Mathur Maya B, VanderWeele Tyler J
Department of Biostatistics, Harvard T. H. Chan School of Public Health, Boston, MA.
Quantitative Sciences Unit, Stanford University, Palo Alto, CA.
J Am Stat Assoc. 2020;115(529):163-172. doi: 10.1080/01621459.2018.1529598. Epub 2019 Apr 30.

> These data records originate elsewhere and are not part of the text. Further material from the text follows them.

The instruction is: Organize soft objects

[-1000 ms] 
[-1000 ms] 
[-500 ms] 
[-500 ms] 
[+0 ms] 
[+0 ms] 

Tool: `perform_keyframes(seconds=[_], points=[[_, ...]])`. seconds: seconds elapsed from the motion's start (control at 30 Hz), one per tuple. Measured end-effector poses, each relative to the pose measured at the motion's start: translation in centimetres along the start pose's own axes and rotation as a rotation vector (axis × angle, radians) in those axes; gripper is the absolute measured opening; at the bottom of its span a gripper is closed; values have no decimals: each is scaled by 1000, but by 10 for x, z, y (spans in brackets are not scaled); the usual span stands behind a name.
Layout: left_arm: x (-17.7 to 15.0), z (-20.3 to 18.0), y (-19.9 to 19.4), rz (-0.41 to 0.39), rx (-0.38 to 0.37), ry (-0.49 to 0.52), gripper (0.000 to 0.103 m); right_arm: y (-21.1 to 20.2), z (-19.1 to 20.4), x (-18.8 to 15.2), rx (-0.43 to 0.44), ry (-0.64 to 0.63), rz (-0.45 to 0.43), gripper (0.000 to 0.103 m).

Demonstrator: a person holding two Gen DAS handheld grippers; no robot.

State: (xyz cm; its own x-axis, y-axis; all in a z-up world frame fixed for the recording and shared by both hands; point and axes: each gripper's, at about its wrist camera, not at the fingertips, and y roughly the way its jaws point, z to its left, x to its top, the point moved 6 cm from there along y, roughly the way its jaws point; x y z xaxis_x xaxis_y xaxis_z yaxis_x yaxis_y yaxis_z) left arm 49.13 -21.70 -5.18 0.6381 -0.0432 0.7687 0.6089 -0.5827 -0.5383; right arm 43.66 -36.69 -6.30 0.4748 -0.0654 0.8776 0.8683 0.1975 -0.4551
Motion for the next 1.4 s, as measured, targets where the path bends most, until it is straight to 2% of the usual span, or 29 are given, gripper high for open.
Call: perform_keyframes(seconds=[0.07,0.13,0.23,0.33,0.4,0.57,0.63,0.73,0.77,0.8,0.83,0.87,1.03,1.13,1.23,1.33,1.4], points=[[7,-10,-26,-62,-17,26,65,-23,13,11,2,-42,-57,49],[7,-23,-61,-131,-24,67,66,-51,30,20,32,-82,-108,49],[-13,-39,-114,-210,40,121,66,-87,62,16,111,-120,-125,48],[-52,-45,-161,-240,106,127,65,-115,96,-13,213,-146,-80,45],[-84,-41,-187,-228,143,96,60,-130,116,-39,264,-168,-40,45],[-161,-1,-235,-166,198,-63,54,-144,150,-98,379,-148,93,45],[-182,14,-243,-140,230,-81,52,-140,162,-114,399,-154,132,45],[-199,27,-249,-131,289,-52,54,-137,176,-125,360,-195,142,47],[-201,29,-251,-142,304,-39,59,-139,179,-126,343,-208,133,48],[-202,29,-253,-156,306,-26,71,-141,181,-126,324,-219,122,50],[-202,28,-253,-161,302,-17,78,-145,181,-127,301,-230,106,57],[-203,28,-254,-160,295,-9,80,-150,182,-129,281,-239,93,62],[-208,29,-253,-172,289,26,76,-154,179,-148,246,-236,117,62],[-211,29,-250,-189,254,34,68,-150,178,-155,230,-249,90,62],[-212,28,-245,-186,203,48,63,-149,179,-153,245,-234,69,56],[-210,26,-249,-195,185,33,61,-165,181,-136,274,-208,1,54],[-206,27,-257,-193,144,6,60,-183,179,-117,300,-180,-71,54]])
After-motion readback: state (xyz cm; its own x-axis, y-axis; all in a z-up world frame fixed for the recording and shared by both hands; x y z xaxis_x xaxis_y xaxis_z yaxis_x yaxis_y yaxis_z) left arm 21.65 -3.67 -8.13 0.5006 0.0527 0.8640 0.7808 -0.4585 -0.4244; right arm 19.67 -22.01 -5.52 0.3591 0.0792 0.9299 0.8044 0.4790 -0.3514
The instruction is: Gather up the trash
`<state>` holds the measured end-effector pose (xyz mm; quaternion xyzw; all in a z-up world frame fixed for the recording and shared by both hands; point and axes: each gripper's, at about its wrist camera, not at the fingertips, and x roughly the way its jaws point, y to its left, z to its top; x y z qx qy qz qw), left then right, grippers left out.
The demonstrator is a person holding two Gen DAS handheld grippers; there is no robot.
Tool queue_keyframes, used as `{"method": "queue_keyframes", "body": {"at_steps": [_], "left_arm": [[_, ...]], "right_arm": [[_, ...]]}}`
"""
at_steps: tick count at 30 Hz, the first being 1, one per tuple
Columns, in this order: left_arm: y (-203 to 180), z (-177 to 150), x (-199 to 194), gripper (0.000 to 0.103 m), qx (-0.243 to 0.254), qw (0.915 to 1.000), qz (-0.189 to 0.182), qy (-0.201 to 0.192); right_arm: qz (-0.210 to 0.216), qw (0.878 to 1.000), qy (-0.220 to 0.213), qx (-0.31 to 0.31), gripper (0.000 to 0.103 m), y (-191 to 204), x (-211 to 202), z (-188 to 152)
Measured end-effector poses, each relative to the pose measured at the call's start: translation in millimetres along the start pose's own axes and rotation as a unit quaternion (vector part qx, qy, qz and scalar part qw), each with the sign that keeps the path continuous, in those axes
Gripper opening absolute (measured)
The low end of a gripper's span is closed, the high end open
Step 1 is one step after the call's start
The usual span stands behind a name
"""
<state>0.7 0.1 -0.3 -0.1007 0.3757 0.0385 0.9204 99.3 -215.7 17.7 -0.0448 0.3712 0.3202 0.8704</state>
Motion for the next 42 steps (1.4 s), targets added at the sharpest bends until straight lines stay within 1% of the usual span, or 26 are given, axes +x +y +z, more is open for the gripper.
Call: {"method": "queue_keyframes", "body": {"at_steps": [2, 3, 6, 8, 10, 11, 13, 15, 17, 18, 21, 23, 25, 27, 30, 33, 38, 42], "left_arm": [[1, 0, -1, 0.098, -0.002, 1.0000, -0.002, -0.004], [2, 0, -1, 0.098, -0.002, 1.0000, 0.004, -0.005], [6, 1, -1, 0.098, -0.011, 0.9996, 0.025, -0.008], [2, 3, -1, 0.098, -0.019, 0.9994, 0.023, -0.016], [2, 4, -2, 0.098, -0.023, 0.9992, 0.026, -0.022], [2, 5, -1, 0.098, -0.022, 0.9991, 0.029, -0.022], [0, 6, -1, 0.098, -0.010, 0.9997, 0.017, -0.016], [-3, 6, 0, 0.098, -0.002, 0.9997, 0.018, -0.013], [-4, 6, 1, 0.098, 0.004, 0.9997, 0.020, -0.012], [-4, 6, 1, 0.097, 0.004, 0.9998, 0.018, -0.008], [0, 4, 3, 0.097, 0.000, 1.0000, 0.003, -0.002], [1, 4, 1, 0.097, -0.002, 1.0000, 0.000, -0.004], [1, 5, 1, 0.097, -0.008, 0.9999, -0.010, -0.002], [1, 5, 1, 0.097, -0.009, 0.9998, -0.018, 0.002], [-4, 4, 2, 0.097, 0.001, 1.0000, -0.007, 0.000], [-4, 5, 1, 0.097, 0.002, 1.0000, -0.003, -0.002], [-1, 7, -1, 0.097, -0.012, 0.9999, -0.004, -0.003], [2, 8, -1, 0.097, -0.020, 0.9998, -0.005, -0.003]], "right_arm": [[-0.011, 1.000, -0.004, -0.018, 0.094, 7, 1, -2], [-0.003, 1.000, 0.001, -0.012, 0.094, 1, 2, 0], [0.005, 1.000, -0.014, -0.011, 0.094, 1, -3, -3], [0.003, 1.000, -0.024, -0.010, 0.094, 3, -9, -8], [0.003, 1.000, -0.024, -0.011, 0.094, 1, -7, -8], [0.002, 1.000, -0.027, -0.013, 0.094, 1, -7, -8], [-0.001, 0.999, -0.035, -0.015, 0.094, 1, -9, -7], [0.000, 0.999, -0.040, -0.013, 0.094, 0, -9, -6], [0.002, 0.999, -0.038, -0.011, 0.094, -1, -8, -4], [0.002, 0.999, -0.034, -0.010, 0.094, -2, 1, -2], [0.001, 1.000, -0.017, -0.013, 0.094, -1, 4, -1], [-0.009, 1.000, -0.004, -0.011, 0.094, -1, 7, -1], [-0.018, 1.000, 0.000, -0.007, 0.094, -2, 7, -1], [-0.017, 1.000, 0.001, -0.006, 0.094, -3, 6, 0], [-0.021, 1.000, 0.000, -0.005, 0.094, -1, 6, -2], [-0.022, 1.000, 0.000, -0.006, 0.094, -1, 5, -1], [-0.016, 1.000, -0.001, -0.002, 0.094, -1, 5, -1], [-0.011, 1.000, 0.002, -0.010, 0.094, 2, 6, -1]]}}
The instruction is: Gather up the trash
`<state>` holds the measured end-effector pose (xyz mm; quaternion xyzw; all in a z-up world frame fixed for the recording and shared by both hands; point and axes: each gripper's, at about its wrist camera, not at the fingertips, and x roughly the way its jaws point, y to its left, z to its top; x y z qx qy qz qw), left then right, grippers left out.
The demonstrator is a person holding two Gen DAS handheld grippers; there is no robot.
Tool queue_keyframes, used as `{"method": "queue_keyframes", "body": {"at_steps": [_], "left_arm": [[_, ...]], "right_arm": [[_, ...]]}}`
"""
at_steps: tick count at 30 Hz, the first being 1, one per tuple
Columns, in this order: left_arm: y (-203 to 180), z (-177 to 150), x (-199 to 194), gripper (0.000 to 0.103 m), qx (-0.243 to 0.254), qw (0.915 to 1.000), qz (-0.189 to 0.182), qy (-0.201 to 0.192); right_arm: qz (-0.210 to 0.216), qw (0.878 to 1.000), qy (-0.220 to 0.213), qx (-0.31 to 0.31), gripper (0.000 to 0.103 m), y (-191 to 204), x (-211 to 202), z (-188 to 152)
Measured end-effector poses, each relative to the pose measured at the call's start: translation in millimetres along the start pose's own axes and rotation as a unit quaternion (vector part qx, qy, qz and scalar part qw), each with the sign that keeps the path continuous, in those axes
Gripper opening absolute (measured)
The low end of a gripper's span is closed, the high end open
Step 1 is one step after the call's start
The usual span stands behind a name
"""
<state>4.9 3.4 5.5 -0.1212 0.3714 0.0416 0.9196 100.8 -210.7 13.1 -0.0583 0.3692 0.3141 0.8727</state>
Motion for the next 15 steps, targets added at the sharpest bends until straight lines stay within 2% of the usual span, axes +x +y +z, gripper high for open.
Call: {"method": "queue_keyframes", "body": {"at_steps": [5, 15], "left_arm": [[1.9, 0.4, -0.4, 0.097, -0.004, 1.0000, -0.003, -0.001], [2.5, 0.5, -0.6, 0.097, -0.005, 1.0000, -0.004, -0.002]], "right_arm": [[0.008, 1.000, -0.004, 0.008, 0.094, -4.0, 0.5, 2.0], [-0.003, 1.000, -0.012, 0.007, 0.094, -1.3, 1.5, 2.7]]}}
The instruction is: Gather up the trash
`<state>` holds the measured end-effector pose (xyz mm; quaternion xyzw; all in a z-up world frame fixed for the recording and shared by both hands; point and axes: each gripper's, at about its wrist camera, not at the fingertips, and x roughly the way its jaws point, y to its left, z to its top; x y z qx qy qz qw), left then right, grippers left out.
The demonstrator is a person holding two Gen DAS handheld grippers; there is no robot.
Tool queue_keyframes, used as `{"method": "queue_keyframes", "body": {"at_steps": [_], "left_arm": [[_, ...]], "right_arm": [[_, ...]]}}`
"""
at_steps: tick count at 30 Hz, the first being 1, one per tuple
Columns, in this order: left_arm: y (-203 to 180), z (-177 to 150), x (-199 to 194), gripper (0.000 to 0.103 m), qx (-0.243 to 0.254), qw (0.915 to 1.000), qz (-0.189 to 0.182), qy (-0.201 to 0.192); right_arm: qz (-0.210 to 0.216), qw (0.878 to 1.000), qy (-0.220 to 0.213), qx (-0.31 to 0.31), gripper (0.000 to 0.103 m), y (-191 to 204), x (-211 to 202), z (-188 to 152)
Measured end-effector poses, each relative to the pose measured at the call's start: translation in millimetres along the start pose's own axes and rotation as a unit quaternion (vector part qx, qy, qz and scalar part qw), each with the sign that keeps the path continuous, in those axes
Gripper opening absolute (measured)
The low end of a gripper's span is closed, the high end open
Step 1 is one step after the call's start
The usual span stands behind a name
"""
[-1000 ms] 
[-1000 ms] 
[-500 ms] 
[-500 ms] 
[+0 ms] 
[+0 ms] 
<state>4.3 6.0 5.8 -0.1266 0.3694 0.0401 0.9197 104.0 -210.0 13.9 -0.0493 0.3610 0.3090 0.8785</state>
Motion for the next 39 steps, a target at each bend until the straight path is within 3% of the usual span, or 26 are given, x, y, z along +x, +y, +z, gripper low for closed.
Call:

Random-effects meta-analyses of observational studies can produce biased estimates if the synthesized studies are subject to unmeasured confounding. We propose sensitivity analyses quantifying the extent to which unmeasured confounding of specified magnitude could reduce to below a certain threshold the proportion of true effect sizes that are scientifically meaningful. We also develop converse methods to estimate the strength of confounding capable of reducing the proportion of scientifically meaningful true effects to below a chosen threshold. These methods apply when a "bias factor" is assumed to be normally distributed across studies or is assessed across a range of fixed values. Our estimators are derived using recently proposed sharp bounds on confounding bias within a single study that do not make assumptions regarding the unmeasured confounders themselves or the functional form of their relationships with the exposure and outcome of interest. We provide an R package, EValue, and a free website that compute point estimates and inference and produce plots for conducting such sensitivity analyses. These methods facilitate principled use of random-effects meta-analyses of observational studies to assess the strength of causal evidence for a hypothesis.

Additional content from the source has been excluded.